Singapore auteur Eric Khoo is frequently mentioned in the same breath as Hou Hsiao-Hsien and Wong Kar Wai, and for good reason. He shoots similarly minimalist films that rely more on stunningly beautiful cinematography and careful structure than on dialogue to tell his stories. His latest, Be With Me, is a careful study of isolation and the longing for love in Singapore, intercutting three different stories. You have the old man cooking for his wife and feeding her as she lies ailing in the hospital, two teenage girls building a relationship via text message, and the compulsively eating security guard hopelessly in love with an entirely out of reach business woman who works in his building. For the first hour Khoo seems to have a masterpiece on his hands, but then he makes one horrible mis-step thatbrings the whole thing crashing down ...
Be With Me plays almost entirely without dialogue, relying on rhythm, imagery, body language, and embedded text to make its points. You step into its world without any introductions and have to begin by simply letting the images wash over you as you slowly build an index of who is who and what their connections are to one another. By the time things wrap up you see that there are three stories overlapping to various degrees, all of which deal with the quest for love in modern life.
Khoo's camera work is simply stunning. Every frame, every single one, is flawlessly composed and beautifully lit. His actors are all wonderfully expressive - an absolute necessity with a film with such sparse dialogue - and Khoo edits things together with a wonderfully fluid rhythm. Even in the early going when you don't particularly understand these characters you care about them. Khoo has managed to capture something universal, some instantly recognizable kernel of truth in each.

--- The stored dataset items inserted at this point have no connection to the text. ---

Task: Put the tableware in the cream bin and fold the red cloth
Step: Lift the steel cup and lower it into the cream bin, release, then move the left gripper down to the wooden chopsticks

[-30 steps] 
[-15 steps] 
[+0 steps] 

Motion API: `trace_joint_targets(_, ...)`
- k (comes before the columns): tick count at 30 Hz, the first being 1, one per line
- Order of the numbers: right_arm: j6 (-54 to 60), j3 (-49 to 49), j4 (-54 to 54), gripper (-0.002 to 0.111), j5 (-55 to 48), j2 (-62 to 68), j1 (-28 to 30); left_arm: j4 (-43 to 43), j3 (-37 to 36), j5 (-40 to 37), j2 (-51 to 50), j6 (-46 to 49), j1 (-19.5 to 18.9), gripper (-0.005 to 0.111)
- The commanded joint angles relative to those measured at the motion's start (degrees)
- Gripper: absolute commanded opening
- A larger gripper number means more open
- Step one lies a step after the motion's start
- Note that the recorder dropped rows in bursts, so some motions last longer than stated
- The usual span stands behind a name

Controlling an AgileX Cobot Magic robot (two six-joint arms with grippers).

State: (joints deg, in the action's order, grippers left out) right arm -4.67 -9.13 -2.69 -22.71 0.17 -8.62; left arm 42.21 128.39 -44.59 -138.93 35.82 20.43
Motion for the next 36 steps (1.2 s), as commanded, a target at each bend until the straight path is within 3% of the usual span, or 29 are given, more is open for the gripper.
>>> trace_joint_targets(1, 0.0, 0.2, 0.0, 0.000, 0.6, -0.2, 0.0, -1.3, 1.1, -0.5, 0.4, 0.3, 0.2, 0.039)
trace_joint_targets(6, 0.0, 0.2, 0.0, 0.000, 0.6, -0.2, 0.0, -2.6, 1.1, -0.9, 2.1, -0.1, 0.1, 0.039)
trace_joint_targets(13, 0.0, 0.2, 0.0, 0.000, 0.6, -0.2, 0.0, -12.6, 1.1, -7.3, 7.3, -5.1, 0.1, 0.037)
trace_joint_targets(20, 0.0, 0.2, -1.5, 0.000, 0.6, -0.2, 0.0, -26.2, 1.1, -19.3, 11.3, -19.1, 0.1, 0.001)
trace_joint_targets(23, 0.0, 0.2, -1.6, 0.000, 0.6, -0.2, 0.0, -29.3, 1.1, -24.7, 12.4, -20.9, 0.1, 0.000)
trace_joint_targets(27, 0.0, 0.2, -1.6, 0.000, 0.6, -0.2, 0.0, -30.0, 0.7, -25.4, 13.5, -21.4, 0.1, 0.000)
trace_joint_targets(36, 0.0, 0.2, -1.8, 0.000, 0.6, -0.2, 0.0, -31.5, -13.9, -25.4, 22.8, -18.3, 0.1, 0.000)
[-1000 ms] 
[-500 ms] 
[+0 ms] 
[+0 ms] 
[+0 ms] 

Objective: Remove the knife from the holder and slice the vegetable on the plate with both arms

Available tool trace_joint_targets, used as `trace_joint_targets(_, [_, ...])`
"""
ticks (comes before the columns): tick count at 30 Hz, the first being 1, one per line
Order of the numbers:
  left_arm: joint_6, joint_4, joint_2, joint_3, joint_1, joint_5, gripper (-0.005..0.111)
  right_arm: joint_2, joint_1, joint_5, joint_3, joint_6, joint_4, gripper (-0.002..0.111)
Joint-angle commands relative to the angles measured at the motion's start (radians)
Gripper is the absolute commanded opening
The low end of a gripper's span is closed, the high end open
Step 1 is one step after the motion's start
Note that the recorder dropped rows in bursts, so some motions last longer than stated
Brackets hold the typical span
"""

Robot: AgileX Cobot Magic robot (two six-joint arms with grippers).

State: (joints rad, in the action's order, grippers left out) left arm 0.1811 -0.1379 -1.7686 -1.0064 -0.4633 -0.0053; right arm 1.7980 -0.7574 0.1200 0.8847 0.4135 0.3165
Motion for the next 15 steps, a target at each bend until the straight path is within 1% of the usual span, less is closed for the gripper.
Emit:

So where's the problem? Well, after spending roughly an hour establishing his full range of characters and the rhthm of the piece, Khoo suddenly and inexplicably abandons them. He focuses in on one woman to the virtual exclusion of all others while streaming a huge amount of exposition - this deaf and blind woman's entire life story - in subtitles across the bottom of the screen. It's simply an inexplicable decision. Not only does this mean the abandonment of his other story lines but the back story isn't even particularly necessary, it does virtually nothing to advance his point that wasn't already being done simply by this woman's presence in the film. He breaks his own rhythm to give us, essentially, nothing. He returns to his full complement of characters by the end and redeems the film somewhat through some remarkable imagery in the closing minutes but by then the damage has been done. What could very well have been a masterpiece has been broken into a frustrating and hugely flawed work.